> How to complete this task: An exact repetition of the records is required. Leave nothing out.

--- Data supplied Enclosed Below ---

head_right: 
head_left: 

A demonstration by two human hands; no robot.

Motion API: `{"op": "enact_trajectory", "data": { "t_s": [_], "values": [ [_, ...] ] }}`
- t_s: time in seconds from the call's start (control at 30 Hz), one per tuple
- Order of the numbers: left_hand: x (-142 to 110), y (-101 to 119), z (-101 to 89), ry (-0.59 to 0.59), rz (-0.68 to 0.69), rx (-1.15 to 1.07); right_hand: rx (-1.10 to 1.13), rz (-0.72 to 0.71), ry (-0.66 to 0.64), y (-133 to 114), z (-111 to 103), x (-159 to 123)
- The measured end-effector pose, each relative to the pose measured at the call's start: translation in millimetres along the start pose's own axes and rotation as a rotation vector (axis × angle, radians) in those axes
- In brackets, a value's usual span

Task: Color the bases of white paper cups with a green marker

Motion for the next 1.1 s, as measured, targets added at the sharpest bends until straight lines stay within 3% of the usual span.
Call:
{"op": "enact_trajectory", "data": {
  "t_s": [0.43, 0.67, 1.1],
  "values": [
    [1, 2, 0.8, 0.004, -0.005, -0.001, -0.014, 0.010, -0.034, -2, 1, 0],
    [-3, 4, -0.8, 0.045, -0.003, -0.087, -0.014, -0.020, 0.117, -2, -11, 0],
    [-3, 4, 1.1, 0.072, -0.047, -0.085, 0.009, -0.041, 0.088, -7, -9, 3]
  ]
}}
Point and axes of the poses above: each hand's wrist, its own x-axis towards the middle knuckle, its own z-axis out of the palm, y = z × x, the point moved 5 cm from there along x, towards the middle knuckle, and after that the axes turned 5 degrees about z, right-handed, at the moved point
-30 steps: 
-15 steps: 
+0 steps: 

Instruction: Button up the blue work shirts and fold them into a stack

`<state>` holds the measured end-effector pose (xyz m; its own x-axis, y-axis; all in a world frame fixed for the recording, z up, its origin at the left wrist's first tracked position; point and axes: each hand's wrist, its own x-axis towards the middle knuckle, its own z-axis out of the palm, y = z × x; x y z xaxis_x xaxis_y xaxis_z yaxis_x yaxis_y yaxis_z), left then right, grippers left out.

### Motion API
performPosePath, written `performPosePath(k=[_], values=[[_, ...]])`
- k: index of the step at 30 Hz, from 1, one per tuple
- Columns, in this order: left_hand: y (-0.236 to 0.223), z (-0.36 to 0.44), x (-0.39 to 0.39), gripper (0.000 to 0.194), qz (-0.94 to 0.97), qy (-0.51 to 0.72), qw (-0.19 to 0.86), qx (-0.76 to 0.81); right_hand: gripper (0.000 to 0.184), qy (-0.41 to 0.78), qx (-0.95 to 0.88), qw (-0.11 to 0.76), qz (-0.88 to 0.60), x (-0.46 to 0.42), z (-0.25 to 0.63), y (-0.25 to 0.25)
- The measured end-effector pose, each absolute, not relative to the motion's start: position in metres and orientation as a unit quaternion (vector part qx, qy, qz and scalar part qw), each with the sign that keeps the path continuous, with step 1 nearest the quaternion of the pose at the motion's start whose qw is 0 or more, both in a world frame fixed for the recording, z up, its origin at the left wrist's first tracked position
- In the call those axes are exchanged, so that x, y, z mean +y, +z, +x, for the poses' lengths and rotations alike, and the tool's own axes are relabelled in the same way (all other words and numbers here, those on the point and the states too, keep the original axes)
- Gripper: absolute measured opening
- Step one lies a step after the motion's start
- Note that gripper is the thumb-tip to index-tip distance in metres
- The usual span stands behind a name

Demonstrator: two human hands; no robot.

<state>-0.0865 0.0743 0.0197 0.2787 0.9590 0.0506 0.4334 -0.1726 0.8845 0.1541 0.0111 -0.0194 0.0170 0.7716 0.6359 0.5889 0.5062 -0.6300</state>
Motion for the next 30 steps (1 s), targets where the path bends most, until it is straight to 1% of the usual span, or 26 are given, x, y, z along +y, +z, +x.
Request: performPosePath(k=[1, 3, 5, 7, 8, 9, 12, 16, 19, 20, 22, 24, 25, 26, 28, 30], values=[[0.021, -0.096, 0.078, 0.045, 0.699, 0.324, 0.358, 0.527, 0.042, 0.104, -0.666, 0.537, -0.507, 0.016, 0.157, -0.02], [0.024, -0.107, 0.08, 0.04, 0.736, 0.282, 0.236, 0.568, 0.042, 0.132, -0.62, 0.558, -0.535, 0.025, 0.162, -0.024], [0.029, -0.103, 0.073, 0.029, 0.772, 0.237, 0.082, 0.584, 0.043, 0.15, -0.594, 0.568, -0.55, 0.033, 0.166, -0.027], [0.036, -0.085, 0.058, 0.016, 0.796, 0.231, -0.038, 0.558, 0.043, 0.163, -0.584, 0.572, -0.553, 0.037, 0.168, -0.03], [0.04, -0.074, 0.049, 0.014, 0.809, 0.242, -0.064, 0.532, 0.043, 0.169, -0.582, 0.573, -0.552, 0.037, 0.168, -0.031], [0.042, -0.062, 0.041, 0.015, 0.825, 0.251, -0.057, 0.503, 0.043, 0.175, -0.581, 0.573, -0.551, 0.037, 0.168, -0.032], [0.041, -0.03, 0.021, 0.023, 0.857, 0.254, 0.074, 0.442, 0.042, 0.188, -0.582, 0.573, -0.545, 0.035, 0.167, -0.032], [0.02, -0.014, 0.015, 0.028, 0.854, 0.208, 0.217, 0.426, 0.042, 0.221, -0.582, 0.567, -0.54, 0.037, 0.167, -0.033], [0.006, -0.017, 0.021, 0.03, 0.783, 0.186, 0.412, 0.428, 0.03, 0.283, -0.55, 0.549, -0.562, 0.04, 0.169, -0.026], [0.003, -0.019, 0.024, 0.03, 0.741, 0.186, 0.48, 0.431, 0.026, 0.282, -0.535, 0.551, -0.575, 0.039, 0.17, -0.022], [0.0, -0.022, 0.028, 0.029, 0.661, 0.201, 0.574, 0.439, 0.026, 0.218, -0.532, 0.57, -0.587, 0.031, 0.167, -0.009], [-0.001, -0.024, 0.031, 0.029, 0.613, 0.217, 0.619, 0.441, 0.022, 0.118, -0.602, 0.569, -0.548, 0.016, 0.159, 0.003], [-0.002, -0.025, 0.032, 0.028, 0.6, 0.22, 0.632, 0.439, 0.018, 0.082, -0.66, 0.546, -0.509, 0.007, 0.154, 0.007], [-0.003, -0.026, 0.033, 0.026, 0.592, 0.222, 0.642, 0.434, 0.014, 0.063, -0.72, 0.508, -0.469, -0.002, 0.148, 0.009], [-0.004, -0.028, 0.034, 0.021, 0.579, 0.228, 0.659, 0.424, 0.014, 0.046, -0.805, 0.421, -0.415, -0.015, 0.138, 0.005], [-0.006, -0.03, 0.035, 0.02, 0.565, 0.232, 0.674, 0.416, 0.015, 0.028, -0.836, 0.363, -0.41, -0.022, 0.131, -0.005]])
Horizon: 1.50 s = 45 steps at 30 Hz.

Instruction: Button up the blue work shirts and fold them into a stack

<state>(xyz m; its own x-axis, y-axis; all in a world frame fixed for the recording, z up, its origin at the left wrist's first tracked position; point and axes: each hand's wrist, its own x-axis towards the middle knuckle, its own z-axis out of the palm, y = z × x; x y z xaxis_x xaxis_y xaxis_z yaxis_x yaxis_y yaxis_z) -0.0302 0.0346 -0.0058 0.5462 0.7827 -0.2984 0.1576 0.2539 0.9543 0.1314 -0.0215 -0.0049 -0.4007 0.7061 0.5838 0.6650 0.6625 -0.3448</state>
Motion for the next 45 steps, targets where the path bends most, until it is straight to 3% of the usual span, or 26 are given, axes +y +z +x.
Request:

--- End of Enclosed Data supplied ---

> Finished exercise:
head_right: 
head_left: 

A demonstration by two human hands; no robot.

Motion API: `{"op": "enact_trajectory", "data": { "t_s": [_], "values": [ [_, ...] ] }}`
- t_s: time in seconds from the call's start (control at 30 Hz), one per tuple
- Order of the numbers: left_hand: x (-142 to 110), y (-101 to 119), z (-101 to 89), ry (-0.59 to 0.59), rz (-0.68 to 0.69), rx (-1.15 to 1.07); right_hand: rx (-1.10 to 1.13), rz (-0.72 to 0.71), ry (-0.66 to 0.64), y (-133 to 114), z (-111 to 103), x (-159 to 123)
- The measured end-effector pose, each relative to the pose measured at the call's start: translation in millimetres along the start pose's own axes and rotation as a rotation vector (axis × angle, radians) in those axes
- In brackets, a value's usual span

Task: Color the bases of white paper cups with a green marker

Motion for the next 1.1 s, as measured, targets added at the sharpest bends until straight lines stay within 3% of the usual span.
Call:
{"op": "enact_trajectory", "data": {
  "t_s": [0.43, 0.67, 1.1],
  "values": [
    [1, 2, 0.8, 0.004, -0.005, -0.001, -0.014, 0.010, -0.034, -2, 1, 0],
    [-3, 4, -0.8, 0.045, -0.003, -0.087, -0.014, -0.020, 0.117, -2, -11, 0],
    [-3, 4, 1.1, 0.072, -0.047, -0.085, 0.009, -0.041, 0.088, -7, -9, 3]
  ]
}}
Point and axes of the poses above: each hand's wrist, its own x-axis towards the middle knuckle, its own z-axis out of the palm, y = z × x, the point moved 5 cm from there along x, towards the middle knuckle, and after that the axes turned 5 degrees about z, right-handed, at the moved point
-30 steps: 
-15 steps: 
+0 steps: 

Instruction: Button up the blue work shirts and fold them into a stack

`<state>` holds the measured end-effector pose (xyz m; its own x-axis, y-axis; all in a world frame fixed for the recording, z up, its origin at the left wrist's first tracked position; point and axes: each hand's wrist, its own x-axis towards the middle knuckle, its own z-axis out of the palm, y = z × x; x y z xaxis_x xaxis_y xaxis_z yaxis_x yaxis_y yaxis_z), left then right, grippers left out.

### Motion API
performPosePath, written `performPosePath(k=[_], values=[[_, ...]])`
- k: index of the step at 30 Hz, from 1, one per tuple
- Columns, in this order: left_hand: y (-0.236 to 0.223), z (-0.36 to 0.44), x (-0.39 to 0.39), gripper (0.000 to 0.194), qz (-0.94 to 0.97), qy (-0.51 to 0.72), qw (-0.19 to 0.86), qx (-0.76 to 0.81); right_hand: gripper (0.000 to 0.184), qy (-0.41 to 0.78), qx (-0.95 to 0.88), qw (-0.11 to 0.76), qz (-0.88 to 0.60), x (-0.46 to 0.42), z (-0.25 to 0.63), y (-0.25 to 0.25)
- The measured end-effector pose, each absolute, not relative to the motion's start: position in metres and orientation as a unit quaternion (vector part qx, qy, qz and scalar part qw), each with the sign that keeps the path continuous, with step 1 nearest the quaternion of the pose at the motion's start whose qw is 0 or more, both in a world frame fixed for the recording, z up, its origin at the left wrist's first tracked position
- In the call those axes are exchanged, so that x, y, z mean +y, +z, +x, for the poses' lengths and rotations alike, and the tool's own axes are relabelled in the same way (all other words and numbers here, those on the point and the states too, keep the original axes)
- Gripper: absolute measured opening
- Step one lies a step after the motion's start
- Note that gripper is the thumb-tip to index-tip distance in metres
- The usual span stands behind a name

Demonstrator: two human hands; no robot.

<state>-0.0865 0.0743 0.0197 0.2787 0.9590 0.0506 0.4334 -0.1726 0.8845 0.1541 0.0111 -0.0194 0.0170 0.7716 0.6359 0.5889 0.5062 -0.6300</state>
Motion for the next 30 steps (1 s), targets where the path bends most, until it is straight to 1% of the usual span, or 26 are given, x, y, z along +y, +z, +x.
Request: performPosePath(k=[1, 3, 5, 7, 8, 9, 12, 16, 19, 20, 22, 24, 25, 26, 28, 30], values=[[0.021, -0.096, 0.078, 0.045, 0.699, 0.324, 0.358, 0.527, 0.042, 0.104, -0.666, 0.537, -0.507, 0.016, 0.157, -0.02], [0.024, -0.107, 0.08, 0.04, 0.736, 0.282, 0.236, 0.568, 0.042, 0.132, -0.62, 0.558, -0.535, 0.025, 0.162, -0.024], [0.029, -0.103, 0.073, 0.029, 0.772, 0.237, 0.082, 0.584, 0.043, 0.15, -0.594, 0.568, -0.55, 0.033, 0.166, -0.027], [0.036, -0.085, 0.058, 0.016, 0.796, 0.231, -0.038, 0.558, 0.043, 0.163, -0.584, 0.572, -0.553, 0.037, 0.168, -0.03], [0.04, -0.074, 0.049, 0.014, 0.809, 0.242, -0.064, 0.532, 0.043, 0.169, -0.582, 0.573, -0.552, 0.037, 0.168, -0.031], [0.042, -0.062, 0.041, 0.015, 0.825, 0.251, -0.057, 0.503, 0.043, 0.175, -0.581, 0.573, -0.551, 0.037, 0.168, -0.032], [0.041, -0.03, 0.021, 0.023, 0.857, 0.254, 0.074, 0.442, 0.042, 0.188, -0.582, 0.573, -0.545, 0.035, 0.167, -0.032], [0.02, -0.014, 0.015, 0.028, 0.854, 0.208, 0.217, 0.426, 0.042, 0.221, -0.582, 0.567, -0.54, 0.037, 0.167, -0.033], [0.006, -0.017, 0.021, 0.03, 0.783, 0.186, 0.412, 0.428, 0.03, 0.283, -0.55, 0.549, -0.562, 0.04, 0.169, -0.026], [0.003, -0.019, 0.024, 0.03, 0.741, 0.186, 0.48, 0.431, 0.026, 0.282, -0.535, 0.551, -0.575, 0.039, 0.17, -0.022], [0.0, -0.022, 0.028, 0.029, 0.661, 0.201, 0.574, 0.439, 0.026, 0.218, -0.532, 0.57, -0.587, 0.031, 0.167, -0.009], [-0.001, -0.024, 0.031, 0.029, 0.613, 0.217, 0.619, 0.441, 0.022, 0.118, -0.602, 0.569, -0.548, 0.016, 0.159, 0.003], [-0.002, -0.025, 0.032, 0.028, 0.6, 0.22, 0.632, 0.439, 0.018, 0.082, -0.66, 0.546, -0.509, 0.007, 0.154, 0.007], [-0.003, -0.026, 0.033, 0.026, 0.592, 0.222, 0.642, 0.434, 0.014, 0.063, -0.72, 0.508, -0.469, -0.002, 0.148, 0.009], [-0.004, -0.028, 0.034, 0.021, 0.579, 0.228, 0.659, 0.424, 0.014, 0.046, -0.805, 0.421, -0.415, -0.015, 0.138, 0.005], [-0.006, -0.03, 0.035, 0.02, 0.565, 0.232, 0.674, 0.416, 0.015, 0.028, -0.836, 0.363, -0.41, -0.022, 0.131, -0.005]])
Horizon: 1.50 s = 45 steps at 30 Hz.

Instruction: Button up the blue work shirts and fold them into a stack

<state>(xyz m; its own x-axis, y-axis; all in a world frame fixed for the recording, z up, its origin at the left wrist's first tracked position; point and axes: each hand's wrist, its own x-axis towards the middle knuckle, its own z-axis out of the palm, y = z × x; x y z xaxis_x xaxis_y xaxis_z yaxis_x yaxis_y yaxis_z) -0.0302 0.0346 -0.0058 0.5462 0.7827 -0.2984 0.1576 0.2539 0.9543 0.1314 -0.0215 -0.0049 -0.4007 0.7061 0.5838 0.6650 0.6625 -0.3448</state>
Motion for the next 45 steps, targets where the path bends most, until it is straight to 3% of the usual span, or 26 are given, axes +y +z +x.
Request:

No more work remains on this exercise.